**** Collected data

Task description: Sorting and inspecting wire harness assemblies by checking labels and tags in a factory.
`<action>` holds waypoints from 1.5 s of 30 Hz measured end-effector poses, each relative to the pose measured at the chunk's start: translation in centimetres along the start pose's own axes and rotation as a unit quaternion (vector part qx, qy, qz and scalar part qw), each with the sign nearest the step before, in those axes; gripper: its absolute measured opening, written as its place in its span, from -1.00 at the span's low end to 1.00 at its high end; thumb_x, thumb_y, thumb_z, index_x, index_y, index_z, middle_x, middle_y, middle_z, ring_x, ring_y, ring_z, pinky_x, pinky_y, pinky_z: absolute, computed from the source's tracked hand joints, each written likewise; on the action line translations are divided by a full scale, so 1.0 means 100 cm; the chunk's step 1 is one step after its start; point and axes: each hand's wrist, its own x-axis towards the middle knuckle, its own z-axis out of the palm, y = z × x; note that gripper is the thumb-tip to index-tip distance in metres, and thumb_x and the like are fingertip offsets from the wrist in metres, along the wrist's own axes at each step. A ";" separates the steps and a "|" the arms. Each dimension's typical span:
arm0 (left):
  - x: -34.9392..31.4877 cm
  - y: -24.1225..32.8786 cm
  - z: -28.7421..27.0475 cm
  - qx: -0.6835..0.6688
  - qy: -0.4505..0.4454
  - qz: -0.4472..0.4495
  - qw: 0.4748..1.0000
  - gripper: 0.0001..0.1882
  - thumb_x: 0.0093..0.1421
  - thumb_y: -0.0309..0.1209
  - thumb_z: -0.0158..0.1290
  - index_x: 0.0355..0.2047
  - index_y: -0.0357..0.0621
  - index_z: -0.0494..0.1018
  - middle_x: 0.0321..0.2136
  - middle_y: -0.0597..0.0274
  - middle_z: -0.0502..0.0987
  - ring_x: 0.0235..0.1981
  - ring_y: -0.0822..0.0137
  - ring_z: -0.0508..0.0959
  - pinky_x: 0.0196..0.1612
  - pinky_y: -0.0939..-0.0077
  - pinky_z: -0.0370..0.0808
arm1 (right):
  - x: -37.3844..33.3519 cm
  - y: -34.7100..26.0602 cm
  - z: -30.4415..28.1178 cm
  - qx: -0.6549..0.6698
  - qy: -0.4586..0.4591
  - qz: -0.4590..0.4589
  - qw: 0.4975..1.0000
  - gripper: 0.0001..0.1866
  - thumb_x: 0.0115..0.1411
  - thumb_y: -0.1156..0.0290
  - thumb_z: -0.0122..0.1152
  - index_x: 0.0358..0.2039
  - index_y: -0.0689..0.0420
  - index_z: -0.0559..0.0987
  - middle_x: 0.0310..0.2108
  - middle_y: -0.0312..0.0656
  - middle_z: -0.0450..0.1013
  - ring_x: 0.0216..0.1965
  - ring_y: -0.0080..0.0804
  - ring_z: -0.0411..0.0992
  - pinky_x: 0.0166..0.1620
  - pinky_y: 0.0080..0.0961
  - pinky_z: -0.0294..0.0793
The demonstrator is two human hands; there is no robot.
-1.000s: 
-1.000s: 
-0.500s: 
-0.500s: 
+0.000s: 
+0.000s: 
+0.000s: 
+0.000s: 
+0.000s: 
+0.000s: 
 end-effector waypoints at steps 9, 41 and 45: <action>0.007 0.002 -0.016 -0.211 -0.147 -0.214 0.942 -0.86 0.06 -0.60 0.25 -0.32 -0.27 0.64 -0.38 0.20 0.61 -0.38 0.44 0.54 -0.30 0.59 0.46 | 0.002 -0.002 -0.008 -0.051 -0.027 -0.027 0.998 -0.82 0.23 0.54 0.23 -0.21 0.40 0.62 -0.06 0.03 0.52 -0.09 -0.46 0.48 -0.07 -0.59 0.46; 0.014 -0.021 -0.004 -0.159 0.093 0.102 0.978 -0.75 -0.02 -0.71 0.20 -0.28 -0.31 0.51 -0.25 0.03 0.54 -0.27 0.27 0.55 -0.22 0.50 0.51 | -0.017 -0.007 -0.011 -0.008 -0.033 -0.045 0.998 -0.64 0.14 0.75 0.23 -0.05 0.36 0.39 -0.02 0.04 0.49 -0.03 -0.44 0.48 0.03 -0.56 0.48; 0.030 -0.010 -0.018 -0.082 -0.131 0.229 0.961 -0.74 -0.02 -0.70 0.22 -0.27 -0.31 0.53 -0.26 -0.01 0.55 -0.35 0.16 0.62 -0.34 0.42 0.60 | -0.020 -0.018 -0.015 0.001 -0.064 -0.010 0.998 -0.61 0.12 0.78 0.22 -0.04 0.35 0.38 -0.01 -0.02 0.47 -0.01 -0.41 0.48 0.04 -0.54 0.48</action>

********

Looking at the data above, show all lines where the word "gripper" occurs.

`<action>` holds waypoints from 1.5 s of 30 Hz measured end-effector poses, each relative to the pose measured at the chunk's start: translation in centimetres along the start pose's own axes and rotation as a unit quaternion (vector part qx, qy, qz and scalar part qw), each with the sign nearest the step before, in those axes; gripper: its absolute measured opening, written as its place in its span, from -1.00 at the span's low end to 1.00 at its high end; thumb_x, thumb_y, thumb_z, index_x, index_y, index_z, middle_x, middle_y, middle_z, ring_x, ring_y, ring_z, pinky_x, pinky_y, pinky_z: absolute, computed from the source's tracked hand joints, each written likewise; on the action line translations are divided by a full scale, so 1.0 means 100 cm; the chunk's step 1 is one step after its start; point and axes: each hand's wrist, its own x-axis towards the middle knuckle, its own z-axis out of the palm, y = z × x; note that gripper is the thumb-tip to index-tip distance in metres, and thumb_x and the like are fingertip offsets from the wrist in metres, along the wrist's own axes at each step. A ";" separates the steps and a "|" the arms. Each dimension's typical span:
  - gripper: 0.0001..0.1882
  - gripper: 0.0001..0.1866

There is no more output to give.